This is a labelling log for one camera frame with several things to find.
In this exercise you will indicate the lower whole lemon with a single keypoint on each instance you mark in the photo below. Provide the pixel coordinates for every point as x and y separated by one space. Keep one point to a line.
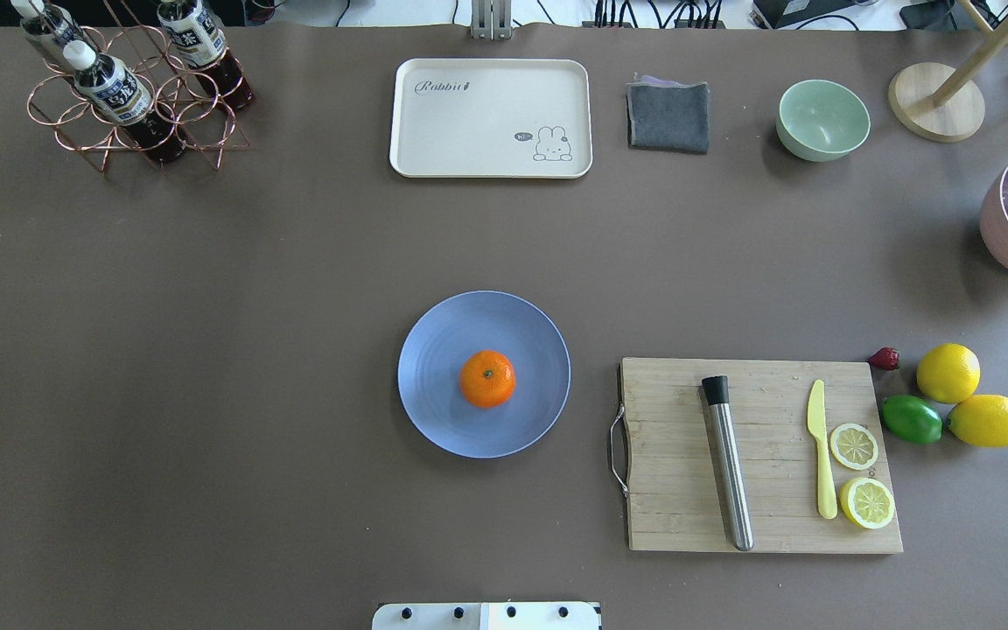
981 421

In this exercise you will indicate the lower lemon slice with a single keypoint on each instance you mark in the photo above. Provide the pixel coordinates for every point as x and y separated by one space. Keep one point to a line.
867 502

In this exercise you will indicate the copper wire bottle rack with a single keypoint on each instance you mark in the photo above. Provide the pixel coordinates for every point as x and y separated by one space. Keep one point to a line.
138 40

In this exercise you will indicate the steel muddler black tip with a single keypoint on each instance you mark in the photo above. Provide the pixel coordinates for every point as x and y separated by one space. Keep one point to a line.
735 502

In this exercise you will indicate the cream rabbit tray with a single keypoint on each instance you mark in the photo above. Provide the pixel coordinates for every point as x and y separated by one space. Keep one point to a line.
491 119

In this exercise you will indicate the orange fruit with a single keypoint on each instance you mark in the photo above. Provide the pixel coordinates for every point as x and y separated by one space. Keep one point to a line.
487 379

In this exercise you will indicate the whole lemon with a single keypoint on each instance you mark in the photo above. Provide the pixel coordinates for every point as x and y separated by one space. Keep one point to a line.
948 373
981 421

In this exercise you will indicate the tea bottle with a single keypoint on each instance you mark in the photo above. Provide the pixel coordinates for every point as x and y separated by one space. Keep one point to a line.
118 94
49 29
199 41

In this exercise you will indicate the blue round plate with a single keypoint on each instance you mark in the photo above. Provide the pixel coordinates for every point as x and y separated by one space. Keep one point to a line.
450 333

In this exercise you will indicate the tea bottle back right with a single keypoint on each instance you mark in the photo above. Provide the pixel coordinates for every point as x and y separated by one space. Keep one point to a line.
199 41

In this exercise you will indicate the tea bottle front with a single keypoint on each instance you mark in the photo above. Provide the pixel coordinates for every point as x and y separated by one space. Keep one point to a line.
118 94

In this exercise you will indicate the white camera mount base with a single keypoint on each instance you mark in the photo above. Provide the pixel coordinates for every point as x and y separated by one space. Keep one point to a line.
489 615

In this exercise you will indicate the tea bottle back left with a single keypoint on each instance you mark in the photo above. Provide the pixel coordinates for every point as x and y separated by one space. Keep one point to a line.
49 29

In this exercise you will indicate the yellow plastic knife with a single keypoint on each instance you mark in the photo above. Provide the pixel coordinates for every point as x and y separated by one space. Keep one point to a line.
826 502

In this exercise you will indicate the green lime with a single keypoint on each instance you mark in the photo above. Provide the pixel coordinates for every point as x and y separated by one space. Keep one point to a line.
912 419

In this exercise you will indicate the green bowl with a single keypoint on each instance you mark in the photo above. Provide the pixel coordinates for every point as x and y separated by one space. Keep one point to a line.
820 120

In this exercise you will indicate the upper whole lemon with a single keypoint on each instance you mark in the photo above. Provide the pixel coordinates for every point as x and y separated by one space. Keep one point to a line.
948 373

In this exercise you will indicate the wooden cup tree stand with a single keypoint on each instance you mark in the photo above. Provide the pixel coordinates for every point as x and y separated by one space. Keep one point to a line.
939 102

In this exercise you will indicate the wooden cutting board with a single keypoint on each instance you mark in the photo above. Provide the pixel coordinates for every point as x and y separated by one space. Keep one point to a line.
674 487

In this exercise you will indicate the grey folded cloth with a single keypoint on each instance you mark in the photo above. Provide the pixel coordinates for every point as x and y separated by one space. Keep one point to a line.
668 115

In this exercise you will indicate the red strawberry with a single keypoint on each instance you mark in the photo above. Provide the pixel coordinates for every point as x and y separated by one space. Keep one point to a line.
887 358

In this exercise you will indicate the upper lemon slice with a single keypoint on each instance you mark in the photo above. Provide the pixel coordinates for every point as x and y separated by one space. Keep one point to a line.
853 446

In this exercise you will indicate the lemon slice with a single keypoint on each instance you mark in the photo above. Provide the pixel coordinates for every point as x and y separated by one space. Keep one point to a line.
867 502
853 446

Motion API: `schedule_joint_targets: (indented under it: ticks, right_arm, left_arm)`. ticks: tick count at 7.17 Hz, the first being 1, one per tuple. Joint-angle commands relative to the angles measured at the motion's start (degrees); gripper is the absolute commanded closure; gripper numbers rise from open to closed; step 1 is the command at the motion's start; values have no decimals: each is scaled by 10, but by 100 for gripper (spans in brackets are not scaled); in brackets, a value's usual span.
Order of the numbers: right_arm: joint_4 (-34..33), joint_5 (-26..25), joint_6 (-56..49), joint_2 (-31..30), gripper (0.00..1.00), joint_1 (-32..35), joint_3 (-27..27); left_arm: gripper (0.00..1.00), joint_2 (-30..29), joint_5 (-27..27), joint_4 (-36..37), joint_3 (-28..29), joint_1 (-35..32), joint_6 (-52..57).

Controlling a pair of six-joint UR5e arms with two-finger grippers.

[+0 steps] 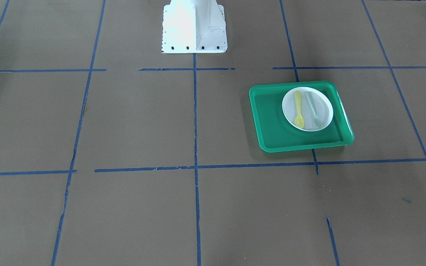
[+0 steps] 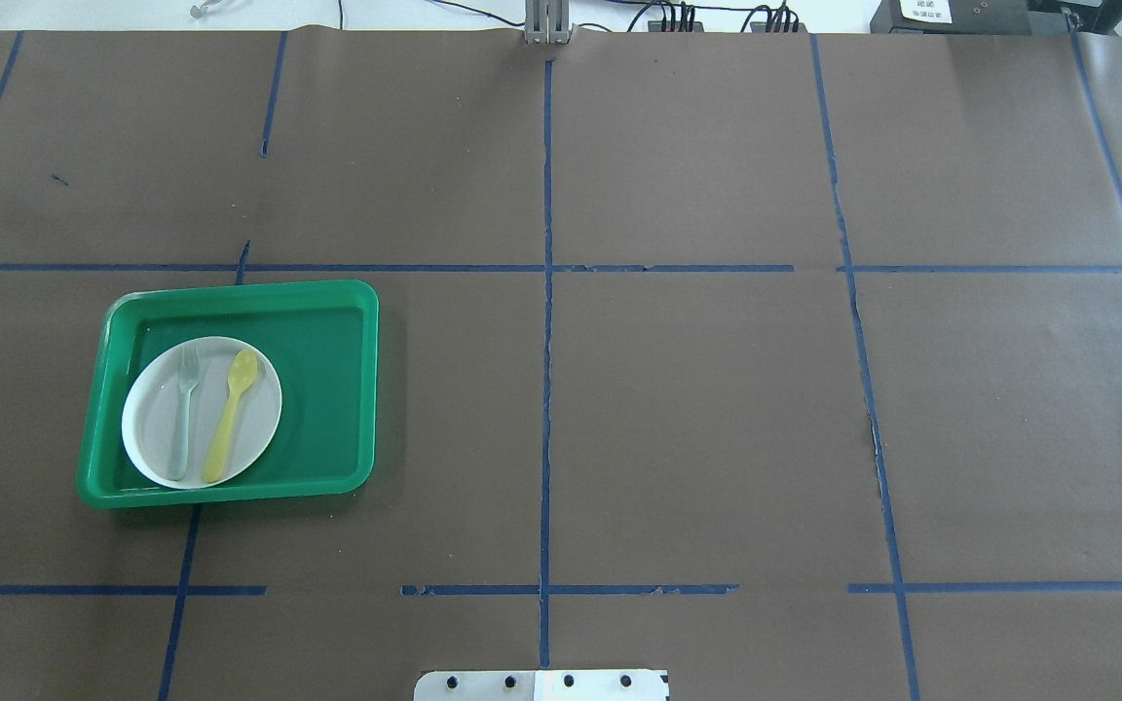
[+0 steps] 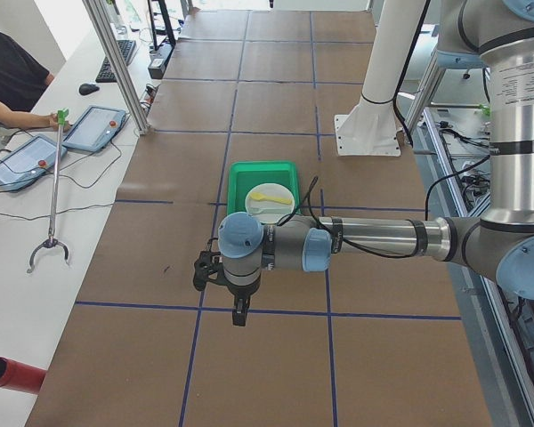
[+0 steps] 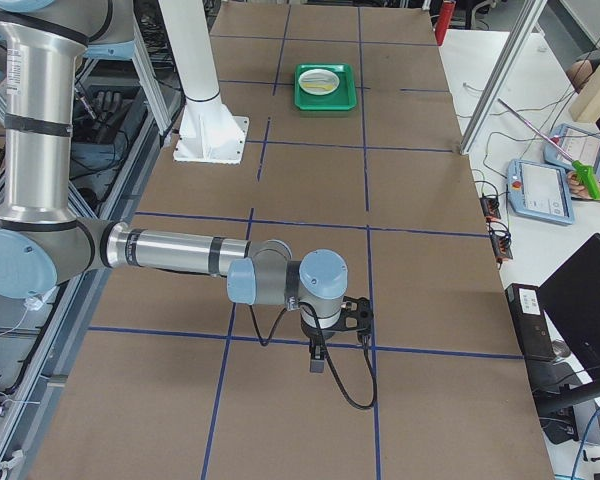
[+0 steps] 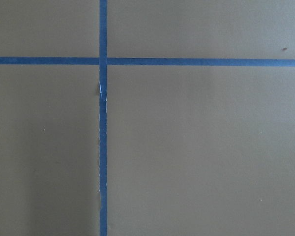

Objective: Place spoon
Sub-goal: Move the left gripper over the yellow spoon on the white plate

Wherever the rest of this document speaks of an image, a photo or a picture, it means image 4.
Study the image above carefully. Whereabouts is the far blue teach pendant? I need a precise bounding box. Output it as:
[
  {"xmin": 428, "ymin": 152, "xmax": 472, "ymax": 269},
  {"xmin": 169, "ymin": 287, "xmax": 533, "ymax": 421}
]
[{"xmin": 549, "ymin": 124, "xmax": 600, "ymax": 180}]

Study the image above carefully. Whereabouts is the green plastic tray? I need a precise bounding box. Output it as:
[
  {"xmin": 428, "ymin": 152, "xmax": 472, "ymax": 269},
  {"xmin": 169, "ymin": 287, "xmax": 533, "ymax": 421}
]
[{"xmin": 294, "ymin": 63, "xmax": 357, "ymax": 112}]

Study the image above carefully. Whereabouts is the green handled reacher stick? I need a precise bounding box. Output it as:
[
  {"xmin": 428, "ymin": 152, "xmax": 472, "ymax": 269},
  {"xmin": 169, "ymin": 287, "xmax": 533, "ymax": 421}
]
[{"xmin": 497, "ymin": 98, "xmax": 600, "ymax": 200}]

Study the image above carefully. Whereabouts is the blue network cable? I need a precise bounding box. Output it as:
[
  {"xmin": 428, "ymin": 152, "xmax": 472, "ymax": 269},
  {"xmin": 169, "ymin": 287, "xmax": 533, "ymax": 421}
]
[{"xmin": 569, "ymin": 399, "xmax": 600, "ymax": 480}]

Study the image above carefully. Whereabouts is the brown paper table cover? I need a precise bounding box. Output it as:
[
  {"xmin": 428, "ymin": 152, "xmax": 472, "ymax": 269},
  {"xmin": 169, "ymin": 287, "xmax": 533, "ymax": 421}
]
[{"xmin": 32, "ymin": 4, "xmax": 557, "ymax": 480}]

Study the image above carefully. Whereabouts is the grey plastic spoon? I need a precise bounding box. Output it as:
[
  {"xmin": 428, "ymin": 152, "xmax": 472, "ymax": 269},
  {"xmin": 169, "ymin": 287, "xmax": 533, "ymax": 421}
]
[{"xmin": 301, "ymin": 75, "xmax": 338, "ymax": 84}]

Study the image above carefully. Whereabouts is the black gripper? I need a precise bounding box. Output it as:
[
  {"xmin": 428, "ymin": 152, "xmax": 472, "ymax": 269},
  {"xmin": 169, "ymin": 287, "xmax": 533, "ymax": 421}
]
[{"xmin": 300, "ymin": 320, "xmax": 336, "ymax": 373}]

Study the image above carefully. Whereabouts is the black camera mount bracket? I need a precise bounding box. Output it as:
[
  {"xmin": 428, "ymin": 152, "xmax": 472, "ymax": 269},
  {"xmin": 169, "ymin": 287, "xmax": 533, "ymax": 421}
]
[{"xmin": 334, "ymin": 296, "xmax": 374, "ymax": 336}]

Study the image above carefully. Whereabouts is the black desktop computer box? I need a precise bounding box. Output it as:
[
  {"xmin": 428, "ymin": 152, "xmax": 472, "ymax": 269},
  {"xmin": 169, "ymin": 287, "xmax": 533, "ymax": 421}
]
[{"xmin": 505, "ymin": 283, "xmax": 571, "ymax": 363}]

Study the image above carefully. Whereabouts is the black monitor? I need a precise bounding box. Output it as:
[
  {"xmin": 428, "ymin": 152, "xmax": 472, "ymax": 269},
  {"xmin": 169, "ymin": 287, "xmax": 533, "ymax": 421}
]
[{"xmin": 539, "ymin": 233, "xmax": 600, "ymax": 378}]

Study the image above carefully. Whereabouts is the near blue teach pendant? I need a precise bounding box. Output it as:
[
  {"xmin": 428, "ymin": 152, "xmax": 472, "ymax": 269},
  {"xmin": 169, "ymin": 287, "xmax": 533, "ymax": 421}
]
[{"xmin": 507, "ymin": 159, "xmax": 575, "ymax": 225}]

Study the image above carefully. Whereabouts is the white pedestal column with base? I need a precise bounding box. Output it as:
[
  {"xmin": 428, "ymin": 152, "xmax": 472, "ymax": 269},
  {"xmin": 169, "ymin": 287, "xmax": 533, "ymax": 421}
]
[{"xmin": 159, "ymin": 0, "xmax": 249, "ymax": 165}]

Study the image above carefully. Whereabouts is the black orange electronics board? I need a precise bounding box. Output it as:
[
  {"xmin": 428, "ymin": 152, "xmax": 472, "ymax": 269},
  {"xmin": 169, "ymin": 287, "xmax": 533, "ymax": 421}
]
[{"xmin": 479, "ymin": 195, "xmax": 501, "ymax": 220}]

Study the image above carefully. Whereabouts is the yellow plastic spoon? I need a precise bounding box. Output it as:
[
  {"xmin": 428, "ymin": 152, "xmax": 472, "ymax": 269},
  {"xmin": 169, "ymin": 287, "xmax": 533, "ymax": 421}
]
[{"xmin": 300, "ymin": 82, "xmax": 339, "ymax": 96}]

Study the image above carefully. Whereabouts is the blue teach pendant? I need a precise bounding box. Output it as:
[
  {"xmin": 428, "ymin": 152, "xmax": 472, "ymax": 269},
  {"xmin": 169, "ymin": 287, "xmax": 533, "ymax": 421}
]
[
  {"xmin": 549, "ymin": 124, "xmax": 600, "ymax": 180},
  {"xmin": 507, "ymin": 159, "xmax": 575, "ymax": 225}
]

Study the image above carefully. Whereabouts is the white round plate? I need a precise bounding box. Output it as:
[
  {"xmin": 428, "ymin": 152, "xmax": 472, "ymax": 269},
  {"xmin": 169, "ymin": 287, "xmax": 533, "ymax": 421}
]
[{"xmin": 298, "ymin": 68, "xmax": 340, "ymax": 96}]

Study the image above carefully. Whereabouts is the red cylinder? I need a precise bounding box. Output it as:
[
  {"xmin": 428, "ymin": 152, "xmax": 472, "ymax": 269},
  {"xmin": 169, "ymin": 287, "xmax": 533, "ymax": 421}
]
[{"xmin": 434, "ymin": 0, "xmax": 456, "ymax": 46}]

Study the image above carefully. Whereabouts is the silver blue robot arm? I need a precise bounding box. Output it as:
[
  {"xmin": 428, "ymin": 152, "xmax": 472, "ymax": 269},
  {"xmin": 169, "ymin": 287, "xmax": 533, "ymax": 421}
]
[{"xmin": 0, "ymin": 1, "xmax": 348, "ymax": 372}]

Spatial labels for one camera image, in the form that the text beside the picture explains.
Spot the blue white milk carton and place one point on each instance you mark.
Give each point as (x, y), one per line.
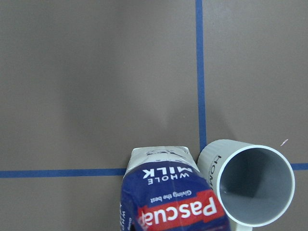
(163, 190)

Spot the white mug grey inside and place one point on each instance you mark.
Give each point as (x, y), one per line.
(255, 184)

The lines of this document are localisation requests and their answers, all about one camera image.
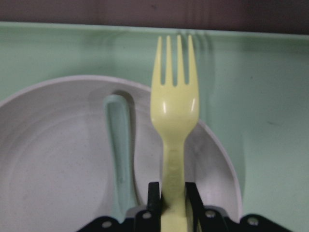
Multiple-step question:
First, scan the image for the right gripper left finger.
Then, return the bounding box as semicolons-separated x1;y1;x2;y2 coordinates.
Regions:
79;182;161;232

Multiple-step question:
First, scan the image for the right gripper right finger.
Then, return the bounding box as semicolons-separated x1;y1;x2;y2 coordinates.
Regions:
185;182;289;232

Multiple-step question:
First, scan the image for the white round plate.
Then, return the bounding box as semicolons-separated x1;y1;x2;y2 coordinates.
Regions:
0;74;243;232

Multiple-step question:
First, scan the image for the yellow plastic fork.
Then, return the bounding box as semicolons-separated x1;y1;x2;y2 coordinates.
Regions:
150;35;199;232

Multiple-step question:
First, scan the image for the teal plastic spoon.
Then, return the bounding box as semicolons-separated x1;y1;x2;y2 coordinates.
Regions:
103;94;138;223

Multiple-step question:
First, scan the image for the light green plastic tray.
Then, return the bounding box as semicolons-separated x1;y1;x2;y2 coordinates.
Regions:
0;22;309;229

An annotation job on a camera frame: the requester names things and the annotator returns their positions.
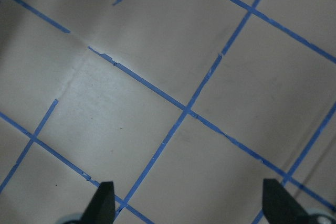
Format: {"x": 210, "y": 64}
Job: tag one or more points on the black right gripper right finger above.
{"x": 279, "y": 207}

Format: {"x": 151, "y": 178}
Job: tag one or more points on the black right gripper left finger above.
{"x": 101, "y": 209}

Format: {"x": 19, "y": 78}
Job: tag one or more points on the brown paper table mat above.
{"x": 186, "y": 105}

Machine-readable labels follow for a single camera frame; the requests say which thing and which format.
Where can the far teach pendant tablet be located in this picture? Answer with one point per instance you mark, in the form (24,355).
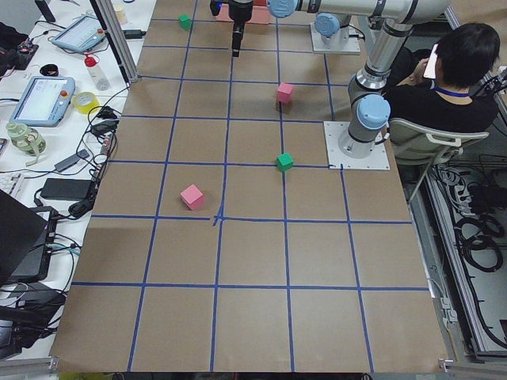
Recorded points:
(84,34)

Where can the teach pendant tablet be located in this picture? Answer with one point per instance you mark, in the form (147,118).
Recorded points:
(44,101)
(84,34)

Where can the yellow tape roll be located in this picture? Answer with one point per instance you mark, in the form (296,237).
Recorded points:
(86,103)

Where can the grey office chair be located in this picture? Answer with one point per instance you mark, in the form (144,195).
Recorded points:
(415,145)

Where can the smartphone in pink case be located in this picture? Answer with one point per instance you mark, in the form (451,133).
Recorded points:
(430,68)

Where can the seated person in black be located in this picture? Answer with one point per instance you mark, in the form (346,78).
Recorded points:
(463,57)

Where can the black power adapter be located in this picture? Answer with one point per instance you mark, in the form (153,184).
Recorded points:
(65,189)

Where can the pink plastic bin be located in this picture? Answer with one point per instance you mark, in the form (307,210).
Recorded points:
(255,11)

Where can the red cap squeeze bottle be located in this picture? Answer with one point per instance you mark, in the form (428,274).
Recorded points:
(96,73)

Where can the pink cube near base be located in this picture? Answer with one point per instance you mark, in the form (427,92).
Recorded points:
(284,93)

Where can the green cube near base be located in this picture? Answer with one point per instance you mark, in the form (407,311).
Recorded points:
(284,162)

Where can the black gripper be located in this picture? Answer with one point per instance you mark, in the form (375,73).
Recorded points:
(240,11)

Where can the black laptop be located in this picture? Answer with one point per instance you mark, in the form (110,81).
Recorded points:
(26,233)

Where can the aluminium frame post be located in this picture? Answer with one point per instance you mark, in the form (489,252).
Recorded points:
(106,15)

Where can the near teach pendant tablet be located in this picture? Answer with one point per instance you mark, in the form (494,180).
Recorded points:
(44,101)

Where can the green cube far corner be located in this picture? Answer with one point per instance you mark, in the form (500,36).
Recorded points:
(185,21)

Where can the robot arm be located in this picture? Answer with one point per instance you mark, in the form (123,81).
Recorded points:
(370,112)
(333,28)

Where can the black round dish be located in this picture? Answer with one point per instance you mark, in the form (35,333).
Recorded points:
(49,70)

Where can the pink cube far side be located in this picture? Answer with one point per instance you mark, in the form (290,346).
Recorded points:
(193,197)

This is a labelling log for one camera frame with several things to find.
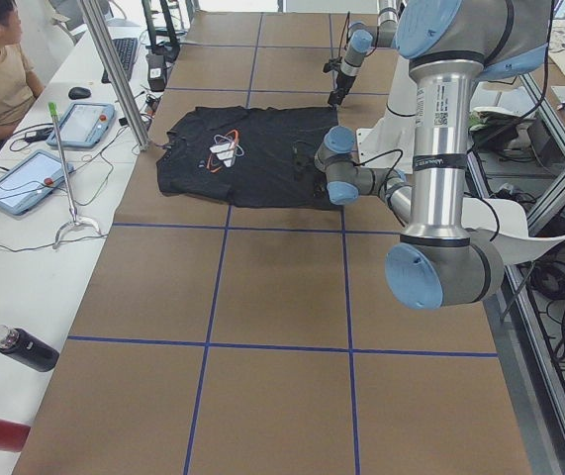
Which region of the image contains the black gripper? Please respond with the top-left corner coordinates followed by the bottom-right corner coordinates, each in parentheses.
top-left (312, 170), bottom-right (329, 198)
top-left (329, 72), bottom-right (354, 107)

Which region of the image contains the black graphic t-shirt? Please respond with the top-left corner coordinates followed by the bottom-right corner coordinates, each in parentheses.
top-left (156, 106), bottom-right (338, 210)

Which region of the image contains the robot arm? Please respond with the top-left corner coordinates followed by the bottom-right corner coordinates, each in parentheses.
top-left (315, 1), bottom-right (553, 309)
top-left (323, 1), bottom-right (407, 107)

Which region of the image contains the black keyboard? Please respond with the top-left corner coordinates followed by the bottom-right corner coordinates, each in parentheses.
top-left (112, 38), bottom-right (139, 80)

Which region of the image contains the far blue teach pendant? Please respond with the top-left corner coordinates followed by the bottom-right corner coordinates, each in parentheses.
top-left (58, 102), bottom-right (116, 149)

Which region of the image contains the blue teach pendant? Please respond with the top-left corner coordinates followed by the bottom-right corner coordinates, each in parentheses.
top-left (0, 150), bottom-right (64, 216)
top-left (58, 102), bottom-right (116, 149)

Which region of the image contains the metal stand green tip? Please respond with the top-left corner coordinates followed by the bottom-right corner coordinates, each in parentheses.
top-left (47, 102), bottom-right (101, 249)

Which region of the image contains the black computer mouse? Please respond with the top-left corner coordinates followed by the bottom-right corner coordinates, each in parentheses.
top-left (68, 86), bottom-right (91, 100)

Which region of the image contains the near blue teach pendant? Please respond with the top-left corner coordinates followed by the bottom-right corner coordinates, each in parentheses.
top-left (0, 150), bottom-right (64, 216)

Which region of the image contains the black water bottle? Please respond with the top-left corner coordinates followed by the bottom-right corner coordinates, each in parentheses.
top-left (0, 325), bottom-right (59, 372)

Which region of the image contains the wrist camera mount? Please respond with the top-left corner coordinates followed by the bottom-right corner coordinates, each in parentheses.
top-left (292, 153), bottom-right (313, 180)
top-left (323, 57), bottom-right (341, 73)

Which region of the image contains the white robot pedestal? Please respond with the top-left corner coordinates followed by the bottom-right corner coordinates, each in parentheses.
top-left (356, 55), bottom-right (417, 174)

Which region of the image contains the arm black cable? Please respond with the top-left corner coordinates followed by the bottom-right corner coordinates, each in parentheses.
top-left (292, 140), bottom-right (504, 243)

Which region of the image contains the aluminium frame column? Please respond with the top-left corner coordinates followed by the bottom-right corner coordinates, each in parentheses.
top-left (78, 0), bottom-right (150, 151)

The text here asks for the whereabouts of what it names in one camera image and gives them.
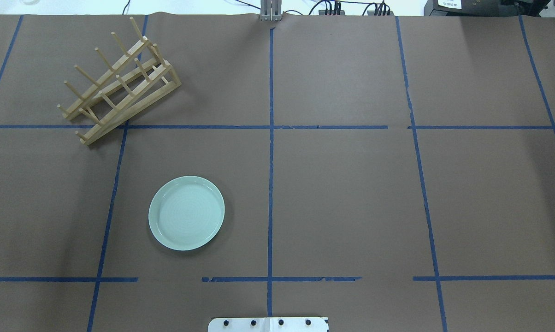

> ACTIVITY: In the material above, please find every line that includes the word "requests" and copy it.

> SOLUTION TO THIS TASK:
The lines of this document are localisation requests and their answers, all about one camera image.
Machine-readable labels follow for a single camera frame; the requests say which thing and which format.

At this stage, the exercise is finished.